La personnalisation doit utiliser le contexte client déclaré
Une personnalisation utile s'appuie sur des informations fournies ou autorisées par le client, telles que les préférences déclarées, les produits consultés, la liste de souhaits ou l'historique des conversations lorsque l'installation le permet. Elle ne doit pas déduire de caractéristiques sensibles ni inventer de préférences non étayées par les données disponibles.
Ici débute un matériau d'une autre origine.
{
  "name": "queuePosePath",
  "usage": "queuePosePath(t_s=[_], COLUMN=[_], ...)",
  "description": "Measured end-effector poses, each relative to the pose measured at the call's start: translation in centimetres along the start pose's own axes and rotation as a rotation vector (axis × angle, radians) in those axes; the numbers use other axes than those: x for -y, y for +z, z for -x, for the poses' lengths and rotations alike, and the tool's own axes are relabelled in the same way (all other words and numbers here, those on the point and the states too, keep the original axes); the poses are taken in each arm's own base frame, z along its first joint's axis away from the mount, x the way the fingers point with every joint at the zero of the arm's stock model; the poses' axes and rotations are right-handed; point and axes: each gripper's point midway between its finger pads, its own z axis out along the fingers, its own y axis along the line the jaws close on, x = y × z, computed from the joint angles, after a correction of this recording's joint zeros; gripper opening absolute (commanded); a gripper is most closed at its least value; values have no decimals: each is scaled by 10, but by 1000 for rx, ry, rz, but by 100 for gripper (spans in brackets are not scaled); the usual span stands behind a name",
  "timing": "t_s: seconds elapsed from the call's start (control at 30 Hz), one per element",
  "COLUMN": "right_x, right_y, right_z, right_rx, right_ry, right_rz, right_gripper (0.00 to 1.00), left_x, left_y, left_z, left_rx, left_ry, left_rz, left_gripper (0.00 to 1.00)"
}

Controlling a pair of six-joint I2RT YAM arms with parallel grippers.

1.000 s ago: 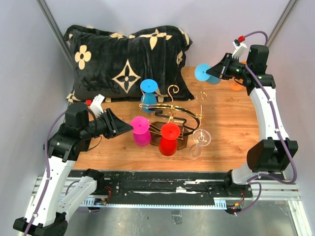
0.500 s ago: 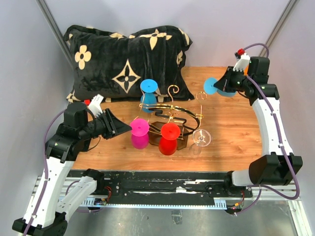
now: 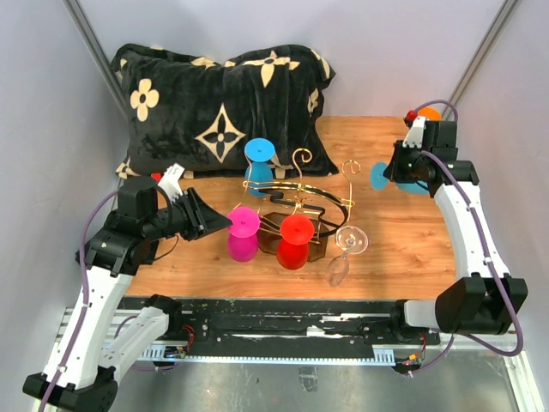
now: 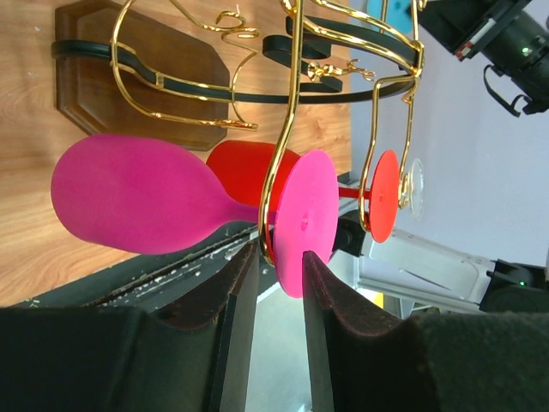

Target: Take the wine glass off the wine glass rack

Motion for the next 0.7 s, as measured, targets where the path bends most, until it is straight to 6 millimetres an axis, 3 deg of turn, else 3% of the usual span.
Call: queuePosePath(t_s=[0.13,0.57,0.7], right_x=[24,105,118], right_y=[2,20,22], right_z=[-19,-92,-102], right_rx=[-40,-370,-432], right_ry=[-20,-135,-152], right_rz=[-134,-605,-674], right_gripper=[1,1,1], left_x=[2,2,5], left_y=[0,-1,-3], left_z=[2,3,5], left_rx=[8,8,14], left_ry=[4,-1,1], left_rz=[-9,3,6], left_gripper=[27,26,26])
Rendez le consentement, la finalité et le contrôle transparents
Le marchand est responsable de la configuration d'un parcours de consentement approprié et des mentions destinées aux visiteurs, selon son activité et sa juridiction. Les clients doivent pouvoir comprendre quelles données sont conservées et quelle expérience en découle. Ne prétendez pas à une conformité juridique universelle sans examen préalable de l'intégration réelle.
Ancrez les réponses personnalisées dans des faits validés
Une préférence enregistrée peut affiner une recommandation, mais le prix, le stock, la compatibilité, la taille, les ingrédients, l'éligibilité à la livraison et les conditions générales nécessitent des données de boutique à jour. Posez une question de clarification si la préférence ou la fiche catalogue est incomplète.
Mesurez la pertinence sans présumer d'un impact positif
Suivez le taux d'adhésion aux préférences, l'engagement envers les recommandations, les corrections, les requêtes non résolues et les transferts aux opérateurs par rapport au flux précédent. L'impact commercial dépend de l'audience, du catalogue, du trafic, du modèle de consentement et de la qualité du merchandising.